* **Instructions for the task**:
For the records below, please print exactly and only the lines from the one with "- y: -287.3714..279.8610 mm" down to the one with "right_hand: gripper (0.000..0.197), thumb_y", both ends included, omitting the pictures.

* **Input**:
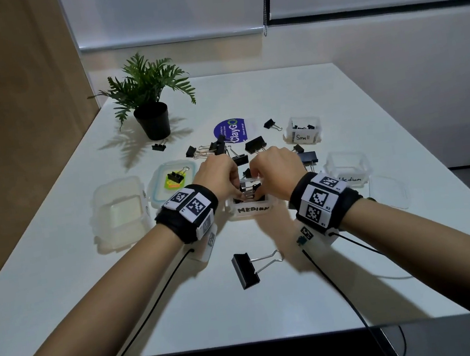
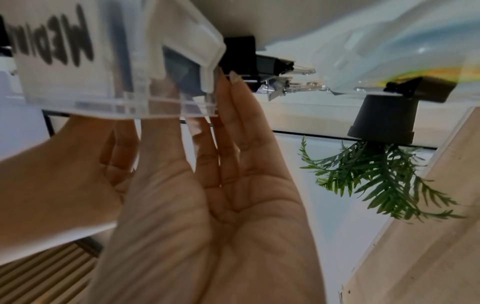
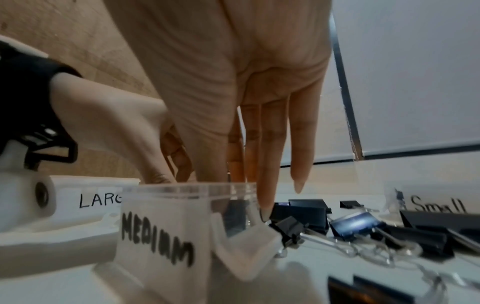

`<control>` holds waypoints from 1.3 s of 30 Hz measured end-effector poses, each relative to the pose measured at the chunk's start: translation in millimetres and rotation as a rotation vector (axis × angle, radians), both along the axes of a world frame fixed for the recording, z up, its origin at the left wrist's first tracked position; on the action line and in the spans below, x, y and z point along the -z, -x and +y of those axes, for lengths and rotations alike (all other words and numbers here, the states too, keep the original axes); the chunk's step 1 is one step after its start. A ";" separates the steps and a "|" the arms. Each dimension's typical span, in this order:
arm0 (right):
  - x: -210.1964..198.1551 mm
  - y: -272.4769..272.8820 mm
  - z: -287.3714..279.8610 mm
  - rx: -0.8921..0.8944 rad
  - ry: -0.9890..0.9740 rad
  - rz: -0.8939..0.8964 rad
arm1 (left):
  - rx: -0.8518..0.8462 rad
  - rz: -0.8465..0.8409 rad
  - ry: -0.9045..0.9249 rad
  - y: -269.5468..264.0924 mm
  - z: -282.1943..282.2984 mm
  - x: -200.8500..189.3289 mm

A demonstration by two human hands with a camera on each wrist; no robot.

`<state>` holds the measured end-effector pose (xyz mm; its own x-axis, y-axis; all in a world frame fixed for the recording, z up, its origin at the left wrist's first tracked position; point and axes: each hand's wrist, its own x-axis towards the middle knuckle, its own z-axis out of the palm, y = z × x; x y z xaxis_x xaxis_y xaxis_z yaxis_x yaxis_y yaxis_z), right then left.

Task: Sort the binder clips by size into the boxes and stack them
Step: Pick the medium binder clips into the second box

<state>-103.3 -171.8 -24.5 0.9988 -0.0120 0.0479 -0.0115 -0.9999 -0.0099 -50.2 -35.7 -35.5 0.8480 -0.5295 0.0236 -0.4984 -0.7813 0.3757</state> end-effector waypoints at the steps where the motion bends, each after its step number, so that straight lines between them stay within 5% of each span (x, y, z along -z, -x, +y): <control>1: 0.5 0.4 -1.3 0.020 -0.007 0.001 | 0.012 0.011 0.021 0.0 -0.1 1.1; 8: 5.8 5.2 -10.9 0.104 -0.087 -0.028 | 0.101 0.081 0.070 -7.9 1.6 -0.6; 13: 6.1 6.7 -11.3 0.086 -0.107 -0.032 | 0.009 0.101 0.242 -26.9 0.8 -7.8; 23: 7.2 5.6 -12.1 0.086 -0.136 -0.022 | 0.100 0.039 -0.200 -45.1 -37.1 -7.6; 39: 9.4 3.0 -14.1 0.073 -0.146 -0.019 | 0.118 0.039 -0.001 -56.3 -37.0 -9.1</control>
<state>-106.3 -185.9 -33.9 0.9939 -0.0931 0.0596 -0.0829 -0.9844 -0.1555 6.0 -72.7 -26.4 0.7802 -0.6255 -0.0084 -0.5718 -0.7186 0.3957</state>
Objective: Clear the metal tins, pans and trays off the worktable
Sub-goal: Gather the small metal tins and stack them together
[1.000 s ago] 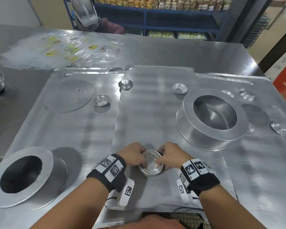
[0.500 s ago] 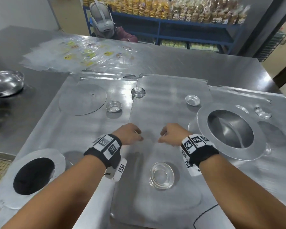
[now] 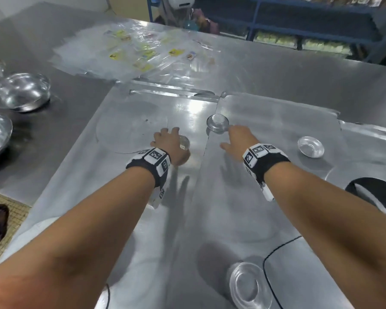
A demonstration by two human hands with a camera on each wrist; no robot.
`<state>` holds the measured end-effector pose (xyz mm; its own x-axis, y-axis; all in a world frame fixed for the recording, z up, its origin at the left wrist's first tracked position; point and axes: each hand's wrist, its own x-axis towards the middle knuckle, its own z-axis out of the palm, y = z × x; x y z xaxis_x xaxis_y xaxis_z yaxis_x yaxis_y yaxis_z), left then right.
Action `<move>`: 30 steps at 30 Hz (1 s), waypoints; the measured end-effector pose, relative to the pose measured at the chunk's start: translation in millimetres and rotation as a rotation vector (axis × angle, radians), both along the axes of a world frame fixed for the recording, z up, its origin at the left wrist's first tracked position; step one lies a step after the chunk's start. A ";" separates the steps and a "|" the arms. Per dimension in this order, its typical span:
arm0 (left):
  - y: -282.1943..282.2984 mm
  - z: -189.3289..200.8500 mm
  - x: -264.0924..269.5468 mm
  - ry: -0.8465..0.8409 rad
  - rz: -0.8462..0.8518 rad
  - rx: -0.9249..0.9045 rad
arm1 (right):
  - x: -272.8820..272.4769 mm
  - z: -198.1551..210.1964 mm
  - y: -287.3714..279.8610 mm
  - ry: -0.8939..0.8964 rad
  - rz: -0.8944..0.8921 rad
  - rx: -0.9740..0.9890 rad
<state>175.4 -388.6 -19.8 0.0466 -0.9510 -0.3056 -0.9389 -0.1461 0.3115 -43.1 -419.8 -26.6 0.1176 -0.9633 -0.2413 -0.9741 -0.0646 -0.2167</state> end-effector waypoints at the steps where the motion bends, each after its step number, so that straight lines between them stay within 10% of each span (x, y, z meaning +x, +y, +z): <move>1: -5.4 -7.4 2.3 0.007 0.013 0.001 | 1.5 -4.9 -10.6 0.010 -0.002 -0.011; 19: -19.9 -31.4 20.9 0.323 0.081 -0.021 | 36.2 -32.4 -96.8 0.088 -0.081 0.004; 30: 45.8 -5.4 -1.7 1.294 0.475 0.210 | 29.5 -24.5 -54.4 -0.056 -0.279 0.090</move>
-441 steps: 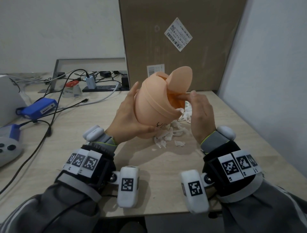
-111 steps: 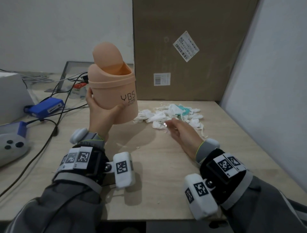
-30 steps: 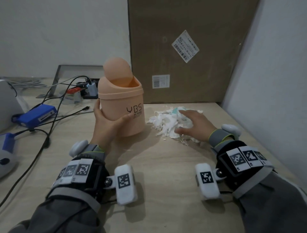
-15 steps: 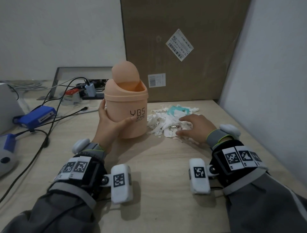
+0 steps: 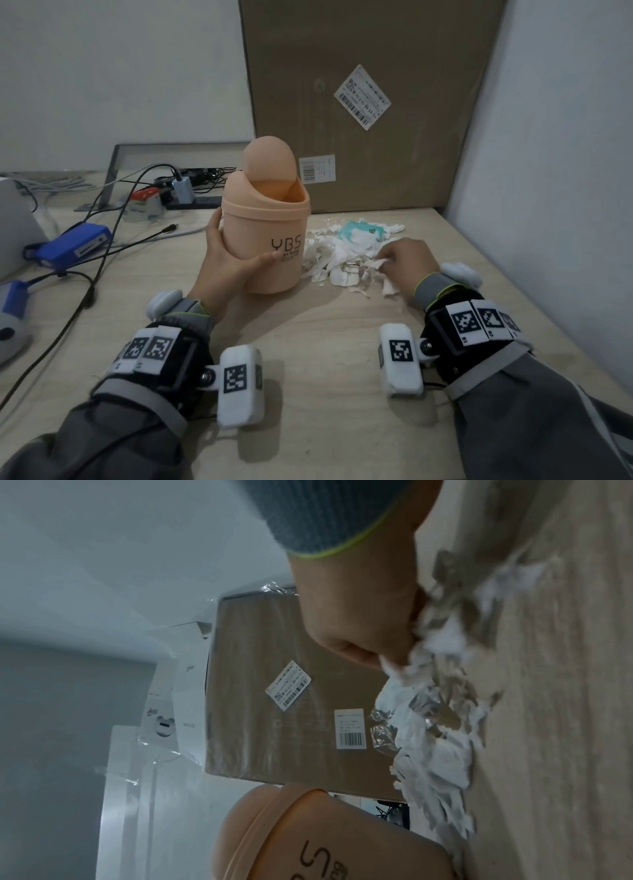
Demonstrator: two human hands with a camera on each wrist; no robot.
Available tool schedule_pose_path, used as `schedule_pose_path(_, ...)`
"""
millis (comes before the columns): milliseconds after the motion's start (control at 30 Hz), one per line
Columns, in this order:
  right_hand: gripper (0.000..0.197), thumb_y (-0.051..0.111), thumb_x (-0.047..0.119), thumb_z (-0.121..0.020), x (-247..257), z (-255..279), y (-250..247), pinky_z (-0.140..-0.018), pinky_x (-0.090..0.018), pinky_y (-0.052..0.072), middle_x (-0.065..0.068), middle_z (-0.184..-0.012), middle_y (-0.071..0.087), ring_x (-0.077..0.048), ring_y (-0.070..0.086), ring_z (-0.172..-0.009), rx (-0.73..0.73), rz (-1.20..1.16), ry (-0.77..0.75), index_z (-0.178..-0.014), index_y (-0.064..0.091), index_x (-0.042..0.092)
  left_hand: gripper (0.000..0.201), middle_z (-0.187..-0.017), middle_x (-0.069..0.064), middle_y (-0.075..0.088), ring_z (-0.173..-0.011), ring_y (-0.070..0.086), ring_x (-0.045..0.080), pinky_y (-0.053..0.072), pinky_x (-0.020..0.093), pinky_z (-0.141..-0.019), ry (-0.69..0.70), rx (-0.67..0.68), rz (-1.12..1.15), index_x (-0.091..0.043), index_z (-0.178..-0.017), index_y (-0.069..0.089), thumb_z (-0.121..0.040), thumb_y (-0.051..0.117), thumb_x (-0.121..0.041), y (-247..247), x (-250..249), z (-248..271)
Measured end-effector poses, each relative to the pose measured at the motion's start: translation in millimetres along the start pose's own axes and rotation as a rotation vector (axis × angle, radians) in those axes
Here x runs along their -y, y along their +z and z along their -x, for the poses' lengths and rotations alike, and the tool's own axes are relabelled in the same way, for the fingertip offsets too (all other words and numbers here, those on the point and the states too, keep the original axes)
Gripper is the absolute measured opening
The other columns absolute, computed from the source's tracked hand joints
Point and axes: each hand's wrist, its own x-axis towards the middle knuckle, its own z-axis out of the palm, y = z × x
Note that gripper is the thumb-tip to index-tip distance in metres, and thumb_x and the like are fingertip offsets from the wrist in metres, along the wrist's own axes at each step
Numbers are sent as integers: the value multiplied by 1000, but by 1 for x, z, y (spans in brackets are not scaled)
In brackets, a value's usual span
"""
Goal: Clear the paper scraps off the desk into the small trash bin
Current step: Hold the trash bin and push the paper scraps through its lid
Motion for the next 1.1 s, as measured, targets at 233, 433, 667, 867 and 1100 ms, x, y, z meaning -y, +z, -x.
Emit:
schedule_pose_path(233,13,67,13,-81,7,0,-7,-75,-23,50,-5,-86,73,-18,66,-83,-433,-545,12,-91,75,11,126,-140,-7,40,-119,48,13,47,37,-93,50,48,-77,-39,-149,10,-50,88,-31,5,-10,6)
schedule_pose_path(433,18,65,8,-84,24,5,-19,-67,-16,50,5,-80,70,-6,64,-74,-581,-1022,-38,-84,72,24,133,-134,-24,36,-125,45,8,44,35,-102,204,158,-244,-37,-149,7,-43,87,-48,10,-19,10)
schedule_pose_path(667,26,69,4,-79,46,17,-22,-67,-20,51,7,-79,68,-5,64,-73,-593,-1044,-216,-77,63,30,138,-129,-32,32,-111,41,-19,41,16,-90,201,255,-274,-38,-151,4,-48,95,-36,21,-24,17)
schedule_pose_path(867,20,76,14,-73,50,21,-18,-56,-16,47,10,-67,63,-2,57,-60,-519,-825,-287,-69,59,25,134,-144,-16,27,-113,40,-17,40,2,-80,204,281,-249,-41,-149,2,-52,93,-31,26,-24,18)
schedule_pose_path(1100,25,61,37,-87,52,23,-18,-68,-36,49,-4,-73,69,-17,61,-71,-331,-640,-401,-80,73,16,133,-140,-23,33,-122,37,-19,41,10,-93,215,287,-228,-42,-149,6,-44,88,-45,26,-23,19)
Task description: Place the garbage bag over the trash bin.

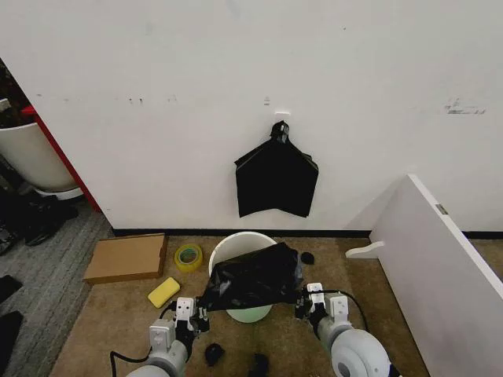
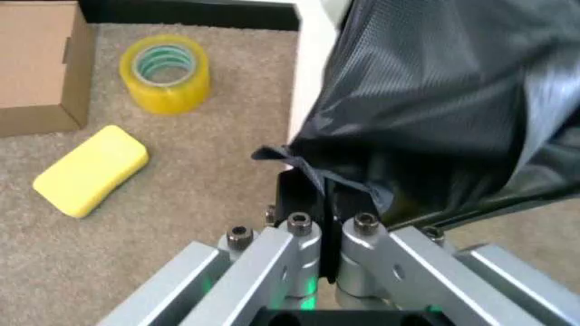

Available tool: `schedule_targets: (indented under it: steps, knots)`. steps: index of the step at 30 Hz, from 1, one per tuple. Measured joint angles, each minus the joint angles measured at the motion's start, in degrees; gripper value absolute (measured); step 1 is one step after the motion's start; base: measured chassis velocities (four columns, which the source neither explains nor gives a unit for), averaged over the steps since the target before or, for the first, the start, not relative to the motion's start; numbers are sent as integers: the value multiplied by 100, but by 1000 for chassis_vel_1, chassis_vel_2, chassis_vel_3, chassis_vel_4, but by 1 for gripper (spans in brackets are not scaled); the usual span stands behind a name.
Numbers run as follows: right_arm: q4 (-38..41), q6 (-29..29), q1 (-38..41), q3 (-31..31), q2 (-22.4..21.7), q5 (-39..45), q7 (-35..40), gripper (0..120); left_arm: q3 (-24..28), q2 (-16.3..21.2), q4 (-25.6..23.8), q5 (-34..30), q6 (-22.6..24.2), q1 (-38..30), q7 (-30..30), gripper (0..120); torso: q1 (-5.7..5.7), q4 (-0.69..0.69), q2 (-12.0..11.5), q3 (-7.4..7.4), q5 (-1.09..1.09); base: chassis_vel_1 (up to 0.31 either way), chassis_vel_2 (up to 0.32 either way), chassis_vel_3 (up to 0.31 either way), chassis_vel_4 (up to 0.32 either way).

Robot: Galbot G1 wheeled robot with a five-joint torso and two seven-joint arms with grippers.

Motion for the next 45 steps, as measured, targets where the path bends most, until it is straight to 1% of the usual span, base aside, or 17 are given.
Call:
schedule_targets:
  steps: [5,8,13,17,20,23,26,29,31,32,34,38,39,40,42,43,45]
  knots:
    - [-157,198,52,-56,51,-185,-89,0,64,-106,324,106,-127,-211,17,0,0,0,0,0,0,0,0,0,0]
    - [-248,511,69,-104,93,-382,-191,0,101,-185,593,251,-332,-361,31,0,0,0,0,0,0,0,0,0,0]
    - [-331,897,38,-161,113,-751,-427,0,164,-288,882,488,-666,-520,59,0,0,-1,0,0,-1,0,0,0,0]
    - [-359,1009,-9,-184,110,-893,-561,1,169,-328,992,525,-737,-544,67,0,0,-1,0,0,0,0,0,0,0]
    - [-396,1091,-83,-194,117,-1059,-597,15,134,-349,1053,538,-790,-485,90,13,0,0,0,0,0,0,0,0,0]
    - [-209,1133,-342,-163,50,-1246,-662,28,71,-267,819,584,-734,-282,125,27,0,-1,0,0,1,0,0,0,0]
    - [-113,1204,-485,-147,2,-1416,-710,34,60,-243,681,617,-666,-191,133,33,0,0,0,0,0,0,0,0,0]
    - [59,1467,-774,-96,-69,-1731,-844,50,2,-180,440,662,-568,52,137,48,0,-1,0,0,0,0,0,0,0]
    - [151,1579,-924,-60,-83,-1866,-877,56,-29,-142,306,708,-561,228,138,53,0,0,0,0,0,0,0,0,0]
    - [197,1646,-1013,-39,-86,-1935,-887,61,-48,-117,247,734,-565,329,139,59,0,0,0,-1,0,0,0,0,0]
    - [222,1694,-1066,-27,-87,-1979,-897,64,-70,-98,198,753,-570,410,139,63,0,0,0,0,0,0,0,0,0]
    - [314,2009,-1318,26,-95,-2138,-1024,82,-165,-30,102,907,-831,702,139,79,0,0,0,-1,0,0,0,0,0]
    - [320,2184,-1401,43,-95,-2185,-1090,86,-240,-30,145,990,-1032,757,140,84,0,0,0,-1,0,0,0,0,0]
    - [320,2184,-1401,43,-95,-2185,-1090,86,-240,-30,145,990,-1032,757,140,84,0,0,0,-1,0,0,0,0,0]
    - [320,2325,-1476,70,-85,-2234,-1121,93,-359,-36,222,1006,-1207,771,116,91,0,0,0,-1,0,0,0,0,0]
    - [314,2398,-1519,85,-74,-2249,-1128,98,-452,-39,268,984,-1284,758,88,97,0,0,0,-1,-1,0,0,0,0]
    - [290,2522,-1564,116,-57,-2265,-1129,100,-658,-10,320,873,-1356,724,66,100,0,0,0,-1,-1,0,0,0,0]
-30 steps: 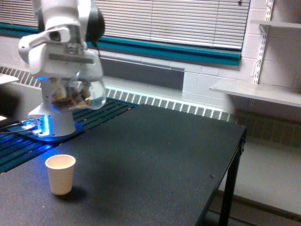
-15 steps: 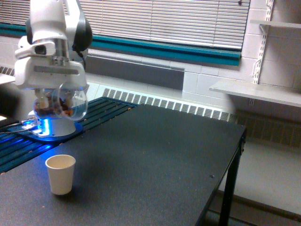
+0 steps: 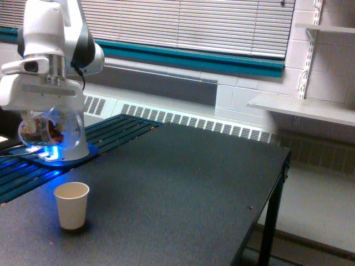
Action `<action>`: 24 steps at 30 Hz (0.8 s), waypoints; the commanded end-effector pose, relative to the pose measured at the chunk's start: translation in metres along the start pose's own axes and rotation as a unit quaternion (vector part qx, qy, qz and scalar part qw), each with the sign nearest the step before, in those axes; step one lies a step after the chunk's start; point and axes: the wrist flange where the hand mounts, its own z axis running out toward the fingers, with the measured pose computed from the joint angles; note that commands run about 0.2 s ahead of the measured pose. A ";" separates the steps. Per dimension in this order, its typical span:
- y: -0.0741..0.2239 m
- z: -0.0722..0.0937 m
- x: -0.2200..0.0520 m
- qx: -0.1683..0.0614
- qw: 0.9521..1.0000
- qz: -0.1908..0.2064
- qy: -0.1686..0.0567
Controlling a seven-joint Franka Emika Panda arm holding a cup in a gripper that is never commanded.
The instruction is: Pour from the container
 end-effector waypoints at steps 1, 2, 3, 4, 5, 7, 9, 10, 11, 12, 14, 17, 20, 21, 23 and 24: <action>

* **Response**:
  - y: -287.3714..279.8610 mm
  - ry: -0.8939..0.8964 rad
  - rz: -0.8944..0.8921 rad
  - rx: -0.9740..0.9890 rad
<state>175.4 -388.6 -19.8 0.0466 -0.9510 -0.3056 -0.9389 -0.1461 0.3115 -43.1 -419.8 -26.6 0.1176 -0.9633 -0.2413 -0.9741 -0.0646 -0.2167</state> end-effector waypoints at the steps where the motion bends, each after its step number, so that straight lines between them stay within 10% of each span (x, y, z meaning +x, +y, +z): <move>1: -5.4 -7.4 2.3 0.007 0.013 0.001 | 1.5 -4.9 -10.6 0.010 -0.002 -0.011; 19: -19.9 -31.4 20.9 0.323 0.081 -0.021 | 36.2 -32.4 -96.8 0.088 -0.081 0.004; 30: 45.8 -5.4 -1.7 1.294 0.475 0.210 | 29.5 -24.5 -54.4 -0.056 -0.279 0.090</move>
-441 steps: 
-111 steps: 
-30 steps: 
-15 steps: 
+0 steps: 
Demonstrator: two human hands with a camera on each wrist; no robot.
Available tool schedule_pose_path, used as `schedule_pose_path(_, ...)`
"""
millis (comes before the columns): milliseconds after the motion's start (control at 30 Hz), one per line
Columns, in this order:
  right_hand: gripper (0.000..0.197), thumb_y (-0.051..0.111), thumb_x (-0.047..0.119), thumb_z (-0.121..0.020), x (-247..257), z (-255..279), y (-250..247), pinky_z (-0.140..-0.018), pinky_x (-0.090..0.018), pinky_y (-0.052..0.072), middle_x (-0.065..0.068), middle_z (-0.184..-0.012), middle_y (-0.071..0.087), ring_x (-0.077..0.048), ring_y (-0.070..0.086), ring_z (-0.172..-0.009), rx (-0.73..0.73), rz (-1.20..1.16), ry (-0.77..0.75), index_z (-0.178..-0.014), index_y (-0.064..0.091), index_x (-0.042..0.092)

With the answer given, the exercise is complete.